Sutherland Kim, Chessman Julia, Zhao Jiaying, Sara Grant, Shetty Amith, Smith Sharon, Went Allan, Dyson Sophie, Levesque Jean-Frédéric
Agency for Clinical Innovation, Sydney, NSW, Australia;
Agency for Clinical Innovation, Sydney, NSW, Australia.
Public Health Res Pract. 2020 Dec 9;30(4):3042030. doi: 10.17061/phrp3042030.
COVID-19 has left no healthcare system untouched. In New South Wales (NSW), the most populous state in Australia, COVID-19 case numbers have to date been relatively low. However, that does not mean the state's healthcare system has been unaffected. Preparations to create sufficient capacity to accommodate a COVID-19 surge resulted in widespread deferment of scheduled medical procedures and appointments. Patterns of healthcare-seeking behaviour changed, with a reluctance to visit healthcare settings. The aim of this study was to quantify the changes in activity seen in the NSW health system in the first half of 2020.

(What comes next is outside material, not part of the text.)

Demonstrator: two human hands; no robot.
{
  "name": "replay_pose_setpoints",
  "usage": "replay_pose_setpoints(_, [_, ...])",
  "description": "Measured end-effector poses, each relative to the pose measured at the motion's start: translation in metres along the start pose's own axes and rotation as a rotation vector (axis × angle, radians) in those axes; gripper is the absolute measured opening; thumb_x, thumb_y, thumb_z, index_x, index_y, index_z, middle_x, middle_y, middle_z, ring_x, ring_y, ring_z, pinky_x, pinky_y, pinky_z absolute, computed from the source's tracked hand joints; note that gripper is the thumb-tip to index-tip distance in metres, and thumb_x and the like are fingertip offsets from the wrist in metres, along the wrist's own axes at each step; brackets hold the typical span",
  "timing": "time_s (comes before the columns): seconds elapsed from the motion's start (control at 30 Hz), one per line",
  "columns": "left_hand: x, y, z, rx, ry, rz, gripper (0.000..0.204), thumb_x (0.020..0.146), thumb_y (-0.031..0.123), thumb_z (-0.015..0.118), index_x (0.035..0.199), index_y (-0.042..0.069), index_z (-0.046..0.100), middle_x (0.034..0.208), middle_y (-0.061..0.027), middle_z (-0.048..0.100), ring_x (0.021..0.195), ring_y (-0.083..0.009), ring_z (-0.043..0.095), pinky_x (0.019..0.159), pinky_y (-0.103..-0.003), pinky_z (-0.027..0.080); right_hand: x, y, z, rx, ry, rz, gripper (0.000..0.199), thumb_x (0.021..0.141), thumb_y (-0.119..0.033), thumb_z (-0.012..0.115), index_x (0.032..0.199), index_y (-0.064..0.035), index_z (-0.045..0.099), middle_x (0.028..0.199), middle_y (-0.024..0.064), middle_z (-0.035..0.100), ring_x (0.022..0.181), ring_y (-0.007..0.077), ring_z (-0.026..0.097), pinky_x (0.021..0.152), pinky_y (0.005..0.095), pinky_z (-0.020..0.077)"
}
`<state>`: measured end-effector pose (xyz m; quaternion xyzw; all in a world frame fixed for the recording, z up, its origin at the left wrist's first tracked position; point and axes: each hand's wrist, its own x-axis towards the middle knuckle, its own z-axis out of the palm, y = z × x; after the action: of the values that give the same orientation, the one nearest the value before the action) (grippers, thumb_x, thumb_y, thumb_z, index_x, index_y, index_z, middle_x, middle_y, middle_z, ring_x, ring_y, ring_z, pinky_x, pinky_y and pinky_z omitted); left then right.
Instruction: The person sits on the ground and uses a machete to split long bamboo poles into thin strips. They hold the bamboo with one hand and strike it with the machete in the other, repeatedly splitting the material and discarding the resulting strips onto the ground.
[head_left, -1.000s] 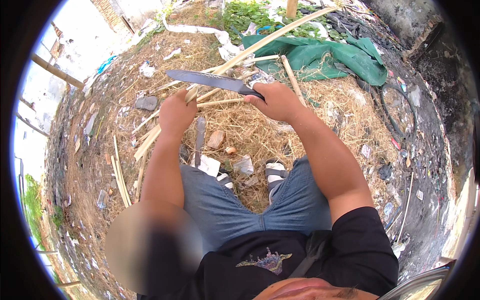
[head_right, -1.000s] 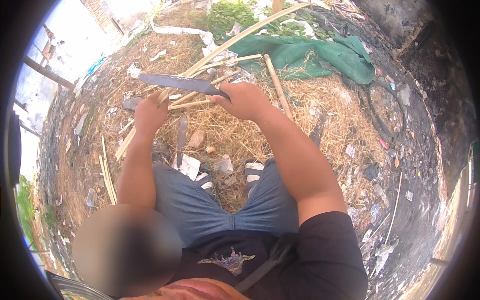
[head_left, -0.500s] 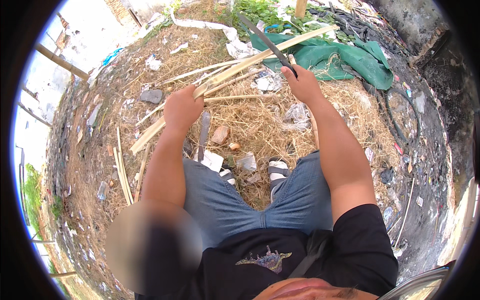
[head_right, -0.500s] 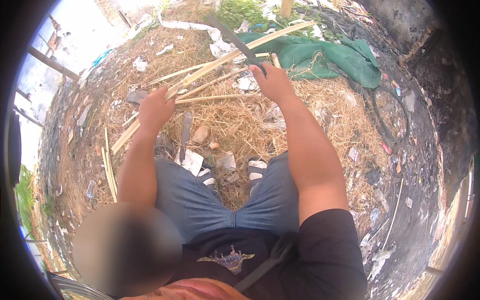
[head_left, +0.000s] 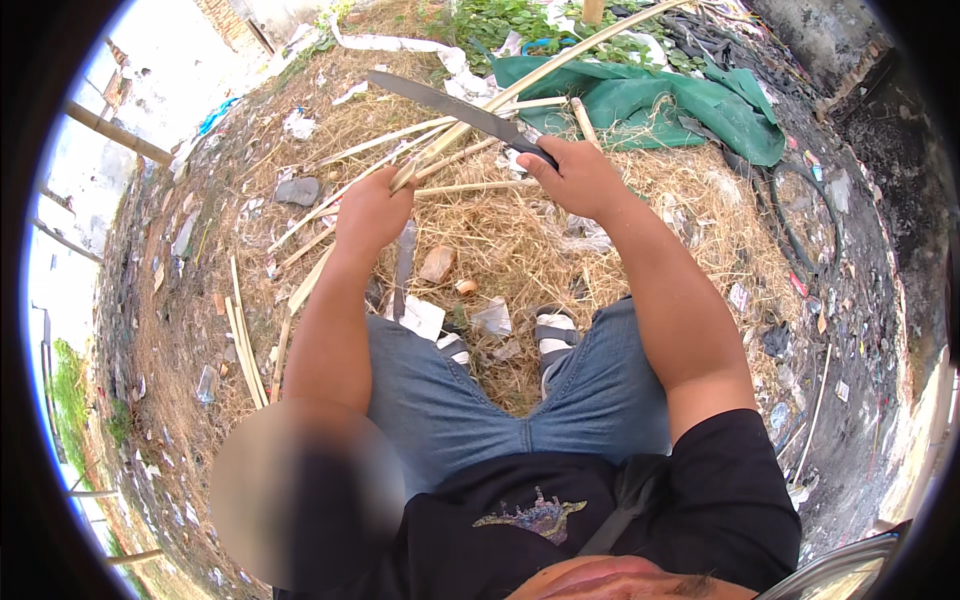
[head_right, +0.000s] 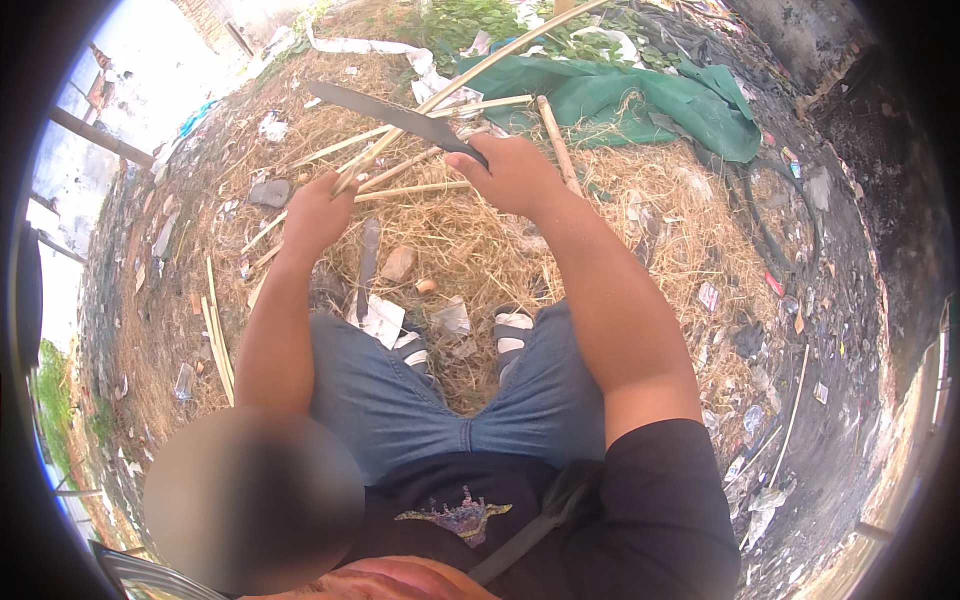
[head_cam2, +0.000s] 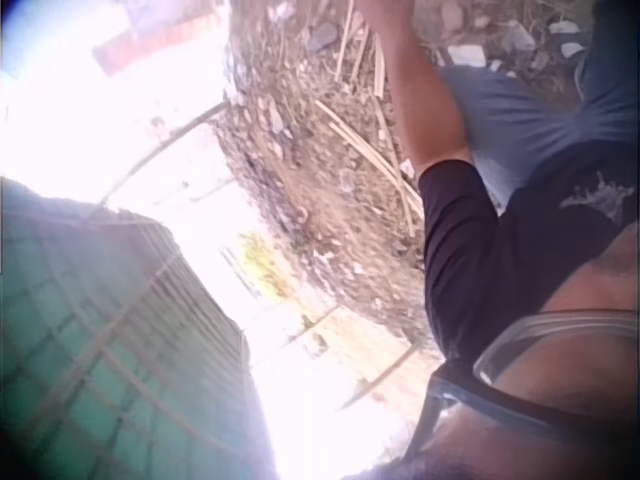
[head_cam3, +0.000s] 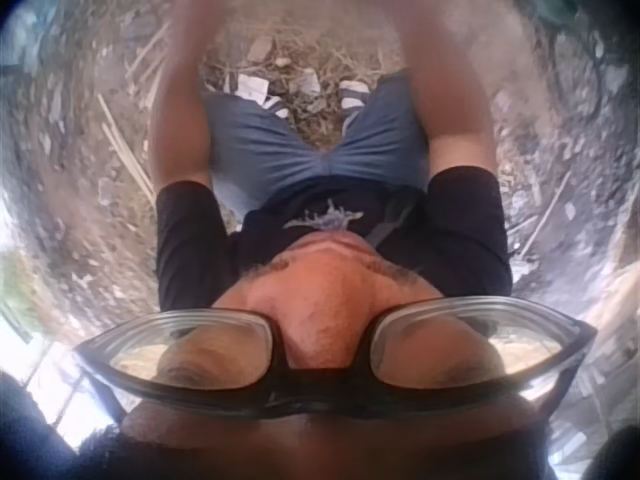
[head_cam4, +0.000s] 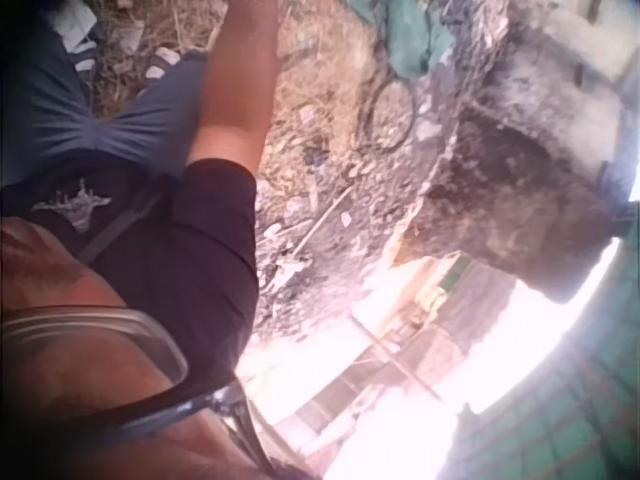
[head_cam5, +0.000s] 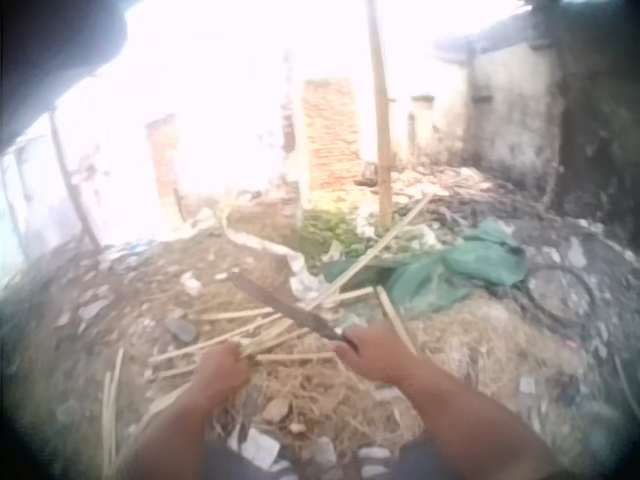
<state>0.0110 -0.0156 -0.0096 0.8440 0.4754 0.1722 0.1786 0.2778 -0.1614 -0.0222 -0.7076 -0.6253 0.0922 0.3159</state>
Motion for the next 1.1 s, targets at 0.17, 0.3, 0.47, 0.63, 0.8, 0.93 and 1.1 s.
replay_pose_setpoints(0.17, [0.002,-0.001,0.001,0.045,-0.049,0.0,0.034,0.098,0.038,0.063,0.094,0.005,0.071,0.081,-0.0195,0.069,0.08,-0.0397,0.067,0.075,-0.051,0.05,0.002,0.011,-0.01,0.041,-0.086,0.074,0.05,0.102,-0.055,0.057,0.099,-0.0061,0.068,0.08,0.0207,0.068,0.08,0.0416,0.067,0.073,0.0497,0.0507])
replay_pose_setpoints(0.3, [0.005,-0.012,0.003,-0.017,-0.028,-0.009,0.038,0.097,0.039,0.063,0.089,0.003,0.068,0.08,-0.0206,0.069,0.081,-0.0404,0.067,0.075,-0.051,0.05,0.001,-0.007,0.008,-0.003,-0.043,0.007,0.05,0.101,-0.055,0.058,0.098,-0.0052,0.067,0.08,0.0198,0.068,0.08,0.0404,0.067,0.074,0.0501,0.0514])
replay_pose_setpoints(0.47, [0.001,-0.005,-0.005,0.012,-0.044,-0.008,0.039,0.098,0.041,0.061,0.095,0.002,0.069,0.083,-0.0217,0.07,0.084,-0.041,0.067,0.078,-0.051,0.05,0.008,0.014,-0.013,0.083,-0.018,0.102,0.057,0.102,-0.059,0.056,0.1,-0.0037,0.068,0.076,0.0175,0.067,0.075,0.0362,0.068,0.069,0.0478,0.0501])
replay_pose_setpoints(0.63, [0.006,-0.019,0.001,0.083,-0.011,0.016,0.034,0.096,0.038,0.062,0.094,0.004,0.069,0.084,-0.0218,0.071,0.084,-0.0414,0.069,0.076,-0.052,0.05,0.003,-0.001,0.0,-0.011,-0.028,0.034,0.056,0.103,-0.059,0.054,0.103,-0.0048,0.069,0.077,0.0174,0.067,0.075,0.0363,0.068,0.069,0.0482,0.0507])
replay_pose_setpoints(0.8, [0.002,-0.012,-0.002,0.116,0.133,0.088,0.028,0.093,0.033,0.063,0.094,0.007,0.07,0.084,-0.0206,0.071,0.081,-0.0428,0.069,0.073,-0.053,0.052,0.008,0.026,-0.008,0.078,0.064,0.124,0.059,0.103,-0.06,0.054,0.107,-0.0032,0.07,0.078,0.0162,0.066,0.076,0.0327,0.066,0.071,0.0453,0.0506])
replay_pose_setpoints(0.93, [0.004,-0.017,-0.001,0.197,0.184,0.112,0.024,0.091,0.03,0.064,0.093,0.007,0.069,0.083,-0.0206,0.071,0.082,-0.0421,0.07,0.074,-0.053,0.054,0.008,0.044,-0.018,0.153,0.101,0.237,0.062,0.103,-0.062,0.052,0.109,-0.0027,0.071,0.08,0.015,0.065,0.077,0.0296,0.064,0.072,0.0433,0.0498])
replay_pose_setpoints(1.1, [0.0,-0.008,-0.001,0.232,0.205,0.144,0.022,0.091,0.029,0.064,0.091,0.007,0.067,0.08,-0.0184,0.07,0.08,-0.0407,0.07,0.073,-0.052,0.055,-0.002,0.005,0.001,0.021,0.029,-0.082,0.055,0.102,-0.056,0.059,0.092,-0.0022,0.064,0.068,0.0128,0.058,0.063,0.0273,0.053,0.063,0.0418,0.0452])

Healthcare data were drawn from multiple sources, including primary care, ambulance, emergency departments and inpatient settings. Volumes of healthcare activity in 2020, overall, by urgency of cases and by reasons for care were compared with the figures for the same period in 2019. Changes in the modality of care provision were also examined.
In March to June 2020, compared with the same period in 2019, primary care face-to-face consultations decreased by 22.1%, breast screening activity by 51.5%, ambulance incidents by 7.2%, emergency department visits by 13.9%, public hospital inpatient episodes by 14.3%, and public hospital planned surgical activity by 32.6%.
There were substantial declines in a wide range of healthcare activities across the NSW health system between March and June 2020 due to the impact of the COVID-19 pandemic. Although activity levels were recovering by September 2020, they had not yet returned to 'normal'. The implications of these changes - and the indirect impact of COVID-19 - require further study.
新冠疫情已波及所有医疗系统。在澳大利亚人口最多的新南威尔士州(NSW),截至目前新冠病例数相对较少。然而,这并不意味着该州的医疗系统未受影响。为创造足够能力以应对新冠疫情高峰所做的准备工作导致大量预定医疗程序和预约被推迟。就医行为模式发生改变,人们不愿前往医疗机构。本研究的目的是量化2020年上半年新南威尔士州医疗系统中所观察到的活动变化。
医疗数据来自多个来源,包括初级保健、救护车、急诊科和住院部。将2020年的医疗活动总量、按病例紧急程度和就医原因分类的活动量与2019年同期数据进行比较。还研究了护理提供方式的变化。
与2019年同期相比,2020年3月至6月,初级保健面对面咨询减少了22.1%,乳房筛查活动减少了51.5%,救护车事件减少了7.2%,急诊科就诊减少了13.9%,公立医院住院病例减少了l4.3%,公立医院计划内手术活动减少了32.6%。
由于新冠疫情的影响,2020年3月至6月期间新南威尔士州医疗系统中多种医疗活动大幅下降。尽管到2020年9月活动水平有所恢复,但尚未恢复到“正常”水平。这些变化的影响以及新冠疫情的间接影响需要进一步研究。